WHAT TO PRODUCE: Give back every record below, character for character.

(Items listed in a dataset)
———
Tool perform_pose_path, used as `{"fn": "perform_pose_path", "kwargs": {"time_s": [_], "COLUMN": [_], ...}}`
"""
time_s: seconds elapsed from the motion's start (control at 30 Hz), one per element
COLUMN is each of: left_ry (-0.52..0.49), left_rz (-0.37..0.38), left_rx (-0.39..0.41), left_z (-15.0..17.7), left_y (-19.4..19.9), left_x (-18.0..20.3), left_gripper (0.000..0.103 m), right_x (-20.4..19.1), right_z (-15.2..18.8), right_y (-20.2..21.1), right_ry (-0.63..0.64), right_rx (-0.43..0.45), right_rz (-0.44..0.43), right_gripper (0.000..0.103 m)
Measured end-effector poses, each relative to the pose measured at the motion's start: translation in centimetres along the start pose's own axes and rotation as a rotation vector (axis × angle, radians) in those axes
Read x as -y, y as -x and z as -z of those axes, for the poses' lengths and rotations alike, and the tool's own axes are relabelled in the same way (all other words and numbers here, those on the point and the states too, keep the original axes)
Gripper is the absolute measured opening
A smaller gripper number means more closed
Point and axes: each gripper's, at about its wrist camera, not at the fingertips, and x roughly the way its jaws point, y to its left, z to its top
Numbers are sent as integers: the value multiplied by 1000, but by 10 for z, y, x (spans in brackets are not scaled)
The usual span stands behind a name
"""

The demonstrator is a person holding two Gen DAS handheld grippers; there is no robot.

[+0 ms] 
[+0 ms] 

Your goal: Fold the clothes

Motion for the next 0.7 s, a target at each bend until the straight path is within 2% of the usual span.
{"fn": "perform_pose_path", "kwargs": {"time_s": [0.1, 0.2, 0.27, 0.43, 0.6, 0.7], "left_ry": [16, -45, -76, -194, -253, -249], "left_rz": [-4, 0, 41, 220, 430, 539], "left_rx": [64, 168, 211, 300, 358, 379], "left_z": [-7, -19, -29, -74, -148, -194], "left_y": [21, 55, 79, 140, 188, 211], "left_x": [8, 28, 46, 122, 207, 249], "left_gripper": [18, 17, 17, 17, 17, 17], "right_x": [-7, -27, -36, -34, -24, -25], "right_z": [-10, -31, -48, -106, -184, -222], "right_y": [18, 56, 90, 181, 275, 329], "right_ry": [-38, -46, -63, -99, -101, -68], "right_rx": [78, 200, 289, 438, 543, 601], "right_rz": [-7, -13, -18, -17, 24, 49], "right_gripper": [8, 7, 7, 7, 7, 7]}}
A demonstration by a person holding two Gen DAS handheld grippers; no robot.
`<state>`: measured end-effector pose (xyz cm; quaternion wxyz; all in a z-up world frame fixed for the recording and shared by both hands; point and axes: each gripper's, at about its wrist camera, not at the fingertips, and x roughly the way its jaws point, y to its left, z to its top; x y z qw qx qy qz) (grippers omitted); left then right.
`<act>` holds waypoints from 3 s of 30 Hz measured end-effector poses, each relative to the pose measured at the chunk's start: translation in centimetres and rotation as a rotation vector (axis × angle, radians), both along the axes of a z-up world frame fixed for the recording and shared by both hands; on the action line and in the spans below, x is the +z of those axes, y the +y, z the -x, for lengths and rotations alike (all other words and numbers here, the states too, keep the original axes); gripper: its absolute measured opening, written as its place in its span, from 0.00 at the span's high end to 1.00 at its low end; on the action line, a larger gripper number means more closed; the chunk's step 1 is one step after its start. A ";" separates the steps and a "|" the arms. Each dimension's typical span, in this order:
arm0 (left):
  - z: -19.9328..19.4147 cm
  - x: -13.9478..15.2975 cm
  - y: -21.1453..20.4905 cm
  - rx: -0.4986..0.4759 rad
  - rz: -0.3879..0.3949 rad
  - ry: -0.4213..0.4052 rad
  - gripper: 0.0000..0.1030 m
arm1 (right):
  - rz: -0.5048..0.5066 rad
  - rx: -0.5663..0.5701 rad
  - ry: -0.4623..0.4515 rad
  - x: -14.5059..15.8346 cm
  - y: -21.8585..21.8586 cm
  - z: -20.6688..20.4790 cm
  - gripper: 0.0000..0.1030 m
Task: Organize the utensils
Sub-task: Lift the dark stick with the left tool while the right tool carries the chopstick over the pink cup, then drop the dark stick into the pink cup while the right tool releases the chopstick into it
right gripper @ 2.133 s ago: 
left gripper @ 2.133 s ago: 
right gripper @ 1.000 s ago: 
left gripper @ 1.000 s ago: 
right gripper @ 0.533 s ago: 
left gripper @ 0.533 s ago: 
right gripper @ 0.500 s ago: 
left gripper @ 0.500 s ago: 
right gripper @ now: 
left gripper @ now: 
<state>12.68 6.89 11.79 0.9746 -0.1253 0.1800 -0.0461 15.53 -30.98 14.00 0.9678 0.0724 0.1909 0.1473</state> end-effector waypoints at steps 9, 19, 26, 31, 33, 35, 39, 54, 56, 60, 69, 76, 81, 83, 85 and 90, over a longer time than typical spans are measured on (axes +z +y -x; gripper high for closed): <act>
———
RESPONSE BOX:
Tool perform_pose_path, used as `{"fn": "perform_pose_path", "kwargs": {"time_s": [_], "COLUMN": [_], ...}}`
"""
time_s: seconds elapsed from the motion's start (control at 30 Hz), one per element
COLUMN is each of: left_ry (-0.52..0.49), left_rz (-0.37..0.38), left_rx (-0.39..0.41), left_z (-15.0..17.7), left_y (-19.4..19.9), left_x (-18.0..20.3), left_gripper (0.000..0.103 m), right_x (-20.4..19.1), right_z (-15.2..18.8), right_y (-20.2..21.1), right_ry (-0.63..0.64), right_rx (-0.43..0.45), right_rz (-0.44..0.43), right_gripper (0.000..0.103 m)
Measured end-effector poses, each relative to the pose measured at the motion's start: translation in centimetres along the start pose's own axes and rotation as a rotation vector (axis × angle, radians) in those axes
Read x as -y, y as -x and z as -z of those axes, for the poses' lengths and rotations alike, and the tool's own axes are relabelled in the same way (all other words and numbers here, those on the point and the states too, keep the original axes)
Gripper is the absolute measured opening
A smaller gripper number means more closed
Point and axes: each gripper's, at about its wrist camera, not at the fingertips, and x roughly the way its jaws point, y to its left, z to its top
Numbers are sent as integers: the value multiplied by 1000, but by 10 for z, y, x (spans in brackets are not scaled)
The usual span stands behind a name
"""

The demonstrator is a person holding two Gen DAS handheld grippers; there is no robot.

[+0 ms] 
[+0 ms] 

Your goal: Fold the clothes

Motion for the next 0.7 s, a target at each bend until the straight path is within 2% of the usual span.
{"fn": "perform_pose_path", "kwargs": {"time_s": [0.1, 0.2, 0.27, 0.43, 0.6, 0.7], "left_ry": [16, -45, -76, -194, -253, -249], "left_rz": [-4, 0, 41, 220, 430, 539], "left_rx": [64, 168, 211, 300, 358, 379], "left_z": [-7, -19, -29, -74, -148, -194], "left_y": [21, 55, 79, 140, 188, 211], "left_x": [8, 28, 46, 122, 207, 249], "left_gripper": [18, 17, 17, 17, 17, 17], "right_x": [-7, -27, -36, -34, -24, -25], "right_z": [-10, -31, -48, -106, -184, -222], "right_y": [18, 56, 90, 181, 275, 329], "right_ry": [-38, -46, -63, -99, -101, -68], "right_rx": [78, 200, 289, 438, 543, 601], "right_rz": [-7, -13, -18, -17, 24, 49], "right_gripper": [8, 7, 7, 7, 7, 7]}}
A demonstration by a person holding two Gen DAS handheld grippers; no robot.
`<state>`: measured end-effector pose (xyz cm; quaternion wxyz; all in a z-up world frame fixed for the recording and shared by both hands; point and axes: each gripper's, at about its wrist camera, not at the fingertips, and x roughly the way its jaws point, y to its left, z to its top; x y z qw qx qy qz) (grippers omitted); left then right.
`<act>` holds waypoints from 3 s of 30 Hz measured end-effector poses, each relative to the pose measured at the chunk's start: translation in centimetres and rotation as a rotation vector (axis × angle, radians), both along the axes of a z-up world frame fixed for the recording and shared by both hands; on the action line and in the spans below, x is the +z of those axes, y the +y, z the -x, for lengths and rotations alike (all other words and numbers here, the states too, keep the original axes); gripper: its absolute measured opening, written as its place in its span, from 0.00 at the span's high end to 1.00 at its low end; on the action line, a larger gripper number means more closed; the chunk's step 1 is one step after its start. A ";" separates the steps and a "|" the arms. Each dimension's typical span, in this order:
arm0 (left):
  - z: -19.9328..19.4147 cm
  - x: -13.9478..15.2975 cm
  - y: -21.1453..20.4905 cm
  - rx: -0.4986..0.4759 rad
  - rz: -0.3879..0.3949 rad
  - ry: -0.4213..0.4052 rad
  - gripper: 0.0000..0.1030 m
arm1 (right):
  - rz: -0.5048..0.5066 rad
  - rx: -0.5663..0.5701 rad
  - ry: -0.4623..0.4515 rad
  - x: -14.5059..15.8346 cm
  - y: -21.8585..21.8586 cm
  - z: -20.6688..20.4790 cm
  - gripper: 0.0000..0.1030 m
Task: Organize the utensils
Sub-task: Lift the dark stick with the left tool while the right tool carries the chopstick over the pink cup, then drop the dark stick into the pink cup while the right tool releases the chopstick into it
right gripper @ 2.133 s ago: 
left gripper @ 2.133 s ago: 
right gripper @ 1.000 s ago: 
left gripper @ 1.000 s ago: 
right gripper @ 0.533 s ago: 
left gripper @ 0.533 s ago: 
right gripper @ 0.500 s ago: 
left gripper @ 0.500 s ago: 
right gripper @ now: 
left gripper @ now: 
<state>12.68 6.89 11.79 0.9746 -0.1253 0.1800 -0.0461 15.53 -30.98 14.00 0.9678 0.0724 0.1909 0.1473</state> end-effector waypoints at steps 9, 19, 26, 31, 33, 35, 39, 54, 56, 60, 69, 76, 81, 83, 85 and 90, over a longer time than typical spans are measured on (axes +z +y -x; gripper high for closed): <act>

The output contains nothing more.